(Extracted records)

- - -

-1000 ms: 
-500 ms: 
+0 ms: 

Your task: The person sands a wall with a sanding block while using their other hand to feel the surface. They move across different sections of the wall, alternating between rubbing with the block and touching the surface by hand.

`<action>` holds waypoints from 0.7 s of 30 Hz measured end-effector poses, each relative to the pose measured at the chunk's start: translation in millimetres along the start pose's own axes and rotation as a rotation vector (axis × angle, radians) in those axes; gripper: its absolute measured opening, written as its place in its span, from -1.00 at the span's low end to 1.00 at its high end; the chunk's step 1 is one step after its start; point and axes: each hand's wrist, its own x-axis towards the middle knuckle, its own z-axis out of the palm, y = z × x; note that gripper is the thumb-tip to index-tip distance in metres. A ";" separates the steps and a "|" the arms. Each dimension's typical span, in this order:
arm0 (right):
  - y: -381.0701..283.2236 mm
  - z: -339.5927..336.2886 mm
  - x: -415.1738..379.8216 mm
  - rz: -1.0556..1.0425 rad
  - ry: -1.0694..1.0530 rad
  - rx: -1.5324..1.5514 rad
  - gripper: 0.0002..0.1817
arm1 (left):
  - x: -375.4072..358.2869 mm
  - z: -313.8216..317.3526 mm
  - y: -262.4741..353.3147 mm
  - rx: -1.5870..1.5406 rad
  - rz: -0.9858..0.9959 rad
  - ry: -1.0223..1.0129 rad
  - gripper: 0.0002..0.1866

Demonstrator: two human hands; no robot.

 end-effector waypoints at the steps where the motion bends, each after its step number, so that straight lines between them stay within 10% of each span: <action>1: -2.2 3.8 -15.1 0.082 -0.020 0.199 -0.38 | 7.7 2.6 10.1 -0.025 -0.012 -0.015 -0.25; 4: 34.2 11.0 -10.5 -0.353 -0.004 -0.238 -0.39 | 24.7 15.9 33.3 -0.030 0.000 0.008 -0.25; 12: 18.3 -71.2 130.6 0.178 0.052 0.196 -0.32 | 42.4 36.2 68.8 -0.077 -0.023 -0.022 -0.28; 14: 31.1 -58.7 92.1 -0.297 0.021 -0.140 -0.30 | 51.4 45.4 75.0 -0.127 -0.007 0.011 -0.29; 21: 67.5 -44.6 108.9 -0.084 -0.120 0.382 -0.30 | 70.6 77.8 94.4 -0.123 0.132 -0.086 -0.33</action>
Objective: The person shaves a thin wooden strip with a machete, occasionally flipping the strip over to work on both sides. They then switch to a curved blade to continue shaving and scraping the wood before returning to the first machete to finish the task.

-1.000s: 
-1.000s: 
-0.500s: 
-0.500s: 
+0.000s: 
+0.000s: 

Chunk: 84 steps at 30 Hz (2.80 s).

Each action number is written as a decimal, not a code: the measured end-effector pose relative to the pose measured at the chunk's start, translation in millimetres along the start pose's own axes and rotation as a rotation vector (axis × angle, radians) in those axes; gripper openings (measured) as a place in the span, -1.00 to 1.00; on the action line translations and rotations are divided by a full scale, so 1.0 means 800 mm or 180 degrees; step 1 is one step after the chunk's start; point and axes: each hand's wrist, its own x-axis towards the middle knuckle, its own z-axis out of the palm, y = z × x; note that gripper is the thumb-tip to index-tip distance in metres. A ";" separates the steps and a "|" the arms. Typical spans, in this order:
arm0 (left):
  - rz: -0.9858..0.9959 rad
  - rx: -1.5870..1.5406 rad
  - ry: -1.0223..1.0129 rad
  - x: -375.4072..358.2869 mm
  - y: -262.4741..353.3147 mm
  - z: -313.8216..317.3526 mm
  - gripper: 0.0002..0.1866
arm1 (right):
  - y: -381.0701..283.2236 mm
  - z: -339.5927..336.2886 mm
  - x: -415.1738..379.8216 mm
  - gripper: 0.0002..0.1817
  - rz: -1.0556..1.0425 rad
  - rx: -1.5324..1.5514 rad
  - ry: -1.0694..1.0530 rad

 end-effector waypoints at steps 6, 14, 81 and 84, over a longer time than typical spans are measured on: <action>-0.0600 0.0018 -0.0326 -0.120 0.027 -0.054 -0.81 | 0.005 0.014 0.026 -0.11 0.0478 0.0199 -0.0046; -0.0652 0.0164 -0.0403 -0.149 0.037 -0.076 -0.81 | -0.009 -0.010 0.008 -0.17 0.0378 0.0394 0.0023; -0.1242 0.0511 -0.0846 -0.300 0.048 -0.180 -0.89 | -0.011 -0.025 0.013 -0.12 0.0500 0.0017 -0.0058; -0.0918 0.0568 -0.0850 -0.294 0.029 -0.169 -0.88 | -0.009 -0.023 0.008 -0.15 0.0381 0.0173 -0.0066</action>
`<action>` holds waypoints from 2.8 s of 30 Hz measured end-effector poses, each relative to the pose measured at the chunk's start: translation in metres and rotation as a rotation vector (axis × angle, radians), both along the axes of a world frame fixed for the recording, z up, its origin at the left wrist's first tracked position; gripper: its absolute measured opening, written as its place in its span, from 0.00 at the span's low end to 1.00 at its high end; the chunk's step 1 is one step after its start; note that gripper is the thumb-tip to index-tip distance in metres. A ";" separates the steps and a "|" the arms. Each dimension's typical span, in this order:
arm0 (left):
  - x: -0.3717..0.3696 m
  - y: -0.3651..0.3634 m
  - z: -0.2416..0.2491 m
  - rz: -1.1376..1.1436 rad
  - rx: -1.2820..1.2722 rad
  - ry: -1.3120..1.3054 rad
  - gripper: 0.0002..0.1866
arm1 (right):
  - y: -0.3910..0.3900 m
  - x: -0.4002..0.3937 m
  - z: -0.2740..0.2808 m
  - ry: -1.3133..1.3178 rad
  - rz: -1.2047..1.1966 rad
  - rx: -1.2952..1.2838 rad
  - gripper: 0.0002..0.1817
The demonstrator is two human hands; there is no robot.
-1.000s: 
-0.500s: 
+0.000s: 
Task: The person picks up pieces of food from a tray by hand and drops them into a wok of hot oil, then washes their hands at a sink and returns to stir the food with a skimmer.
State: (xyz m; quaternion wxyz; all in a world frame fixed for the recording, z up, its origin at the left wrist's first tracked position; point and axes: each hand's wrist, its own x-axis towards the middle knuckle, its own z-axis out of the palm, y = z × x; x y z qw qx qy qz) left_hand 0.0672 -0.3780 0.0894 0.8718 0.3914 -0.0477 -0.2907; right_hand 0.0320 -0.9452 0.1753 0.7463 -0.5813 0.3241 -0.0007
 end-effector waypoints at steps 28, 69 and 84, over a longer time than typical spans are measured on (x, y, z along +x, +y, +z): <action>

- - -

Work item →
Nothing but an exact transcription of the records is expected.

Finished exercise →
-1000 ms: 
-500 ms: 
+0 ms: 

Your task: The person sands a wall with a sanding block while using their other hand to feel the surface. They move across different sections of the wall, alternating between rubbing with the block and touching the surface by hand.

`<action>` holds waypoints from 0.7 s of 30 Hz measured end-effector poses, each relative to the pose measured at the chunk's start: translation in millimetres along the start pose's own axes and rotation as a rotation vector (axis × angle, radians) in those axes; gripper: its absolute measured opening, written as its place in its span, from -1.00 at the span's low end to 1.00 at its high end; the chunk's step 1 is one step after its start; point and axes: each hand's wrist, its own x-axis towards the middle knuckle, its own z-axis out of the palm, y = z × x; note that gripper is the thumb-tip to index-tip distance in metres. A ";" separates the steps and a "|" the arms. Each dimension's typical span, in this order:
arm0 (right):
  - y: -381.0701..283.2236 mm
  - z: -339.5927..336.2886 mm
  - x: -415.1738..379.8216 mm
  - rz: -1.0556..1.0425 rad
  - ry: -1.0694..1.0530 rad
  - rx: -1.5324..1.5514 rad
  - gripper: 0.0002..0.1817
arm1 (left):
  - x: -375.4072..358.2869 mm
  - z: -313.8216..317.3526 mm
  - y: -262.4741..353.3147 mm
  - rx: -1.5870..1.5406 rad
  - rz: -0.9858..0.9959 rad
  - ry: -1.0223..1.0129 rad
  - gripper: 0.0002..0.1866

Demonstrator: two human hands; no robot.

 end-effector waypoints at the steps where the motion bends, each after its step number, so that straight lines between them stay within 10% of each span: <action>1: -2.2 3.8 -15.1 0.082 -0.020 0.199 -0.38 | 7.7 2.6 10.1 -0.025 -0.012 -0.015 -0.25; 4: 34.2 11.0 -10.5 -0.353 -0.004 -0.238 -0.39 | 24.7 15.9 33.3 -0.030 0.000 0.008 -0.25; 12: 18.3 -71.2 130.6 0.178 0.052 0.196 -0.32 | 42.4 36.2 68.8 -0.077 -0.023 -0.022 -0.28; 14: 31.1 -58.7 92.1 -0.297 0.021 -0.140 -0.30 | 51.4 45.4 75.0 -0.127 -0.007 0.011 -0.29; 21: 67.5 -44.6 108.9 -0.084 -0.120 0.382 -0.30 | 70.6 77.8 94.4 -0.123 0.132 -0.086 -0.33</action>
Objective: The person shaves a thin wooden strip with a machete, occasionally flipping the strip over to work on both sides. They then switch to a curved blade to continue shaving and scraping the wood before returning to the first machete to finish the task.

-1.000s: 
-1.000s: 
-0.500s: 
-0.500s: 
+0.000s: 
+0.000s: 

Chunk: 84 steps at 30 Hz (2.80 s).

Each action number is written as a decimal, not a code: the measured end-effector pose relative to the pose measured at the chunk's start, translation in millimetres along the start pose's own axes and rotation as a rotation vector (axis × angle, radians) in those axes; gripper openings (measured) as a place in the span, -1.00 to 1.00; on the action line translations and rotations are divided by a full scale, so 1.0 means 800 mm or 180 degrees; step 1 is one step after the chunk's start; point and axes: each hand's wrist, its own x-axis towards the middle knuckle, its own z-axis out of the palm, y = z × x; note that gripper is the thumb-tip to index-tip distance in metres. A ";" separates the steps and a "|" the arms. Typical spans, in this order:
arm0 (left):
  - rz: -0.9858..0.9959 rad
  - rx: -1.5870..1.5406 rad
  - ry: -1.0223..1.0129 rad
  - x: -375.4072..358.2869 mm
  - y: -262.4741..353.3147 mm
  - z: -313.8216..317.3526 mm
  - gripper: 0.0002..0.1866
arm1 (right):
  - y: -381.0701..283.2236 mm
  - z: -339.5927..336.2886 mm
  - x: -415.1738..379.8216 mm
  - gripper: 0.0002..0.1817
  - rz: -1.0556..1.0425 rad
  - rx: -1.5324..1.5514 rad
  - ry: -1.0694..1.0530 rad

 end-effector waypoints at steps 6, 14, 81 and 84, over a longer time than typical spans are measured on: <action>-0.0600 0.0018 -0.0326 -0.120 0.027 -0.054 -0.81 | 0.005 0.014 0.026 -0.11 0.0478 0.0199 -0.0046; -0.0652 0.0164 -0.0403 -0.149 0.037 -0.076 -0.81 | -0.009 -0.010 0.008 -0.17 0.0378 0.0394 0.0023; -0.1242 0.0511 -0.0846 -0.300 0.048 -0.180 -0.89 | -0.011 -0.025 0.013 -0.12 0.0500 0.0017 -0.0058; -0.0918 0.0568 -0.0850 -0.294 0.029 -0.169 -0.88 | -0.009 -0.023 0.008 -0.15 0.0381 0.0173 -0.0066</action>
`<action>` holds waypoints from 2.8 s of 30 Hz measured end-effector poses, each relative to the pose measured at the chunk's start: translation in metres and rotation as a rotation vector (axis × angle, radians), both along the axes of a world frame fixed for the recording, z up, its origin at the left wrist's first tracked position; gripper: its absolute measured opening, written as its place in its span, from 0.00 at the span's low end to 1.00 at its high end; the chunk's step 1 is one step after its start; note that gripper is the thumb-tip to index-tip distance in metres. A ";" separates the steps and a "|" the arms. Each dimension's typical span, in this order:
arm0 (left):
  - x: -0.3717..0.3696 m
  - y: -0.3651..0.3634 m
  - z: -0.2416..0.2491 m
  - rz: -1.1376..1.1436 rad
  - rx: -1.2820..1.2722 rad
  - ry: -1.3120..1.3054 rad
  - gripper: 0.0002..0.1866
arm1 (right):
  - y: -0.3910..0.3900 m
  - x: -0.4002..0.3937 m
  - z: -0.2740..0.2808 m
  - ry: -1.3133..1.3178 rad
  - rz: -1.2047..1.1966 rad
  - rx: -1.2952..1.2838 rad
  - gripper: 0.0002..0.1817
The demonstrator is two human hands; there is no robot.
-1.000s: 
-0.500s: 
+0.000s: 
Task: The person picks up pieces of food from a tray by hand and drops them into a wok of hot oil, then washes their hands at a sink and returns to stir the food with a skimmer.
State: (xyz m; quaternion wxyz; all in a world frame fixed for the recording, z up, its origin at the left wrist's first tracked position; point and axes: each hand's wrist, its own x-axis towards the middle knuckle, its own z-axis out of the palm, y = z × x; x y z qw qx qy qz) left_hand 0.0672 -0.3780 0.0894 0.8718 0.3914 -0.0477 -0.2907; right_hand 0.0320 -0.9452 0.1753 0.7463 -0.5813 0.3241 -0.0007
 end-effector waypoints at steps 28, 69 and 84, over a longer time than typical spans are measured on (x, y, z along +x, +y, +z): <action>

There is nothing further to this answer.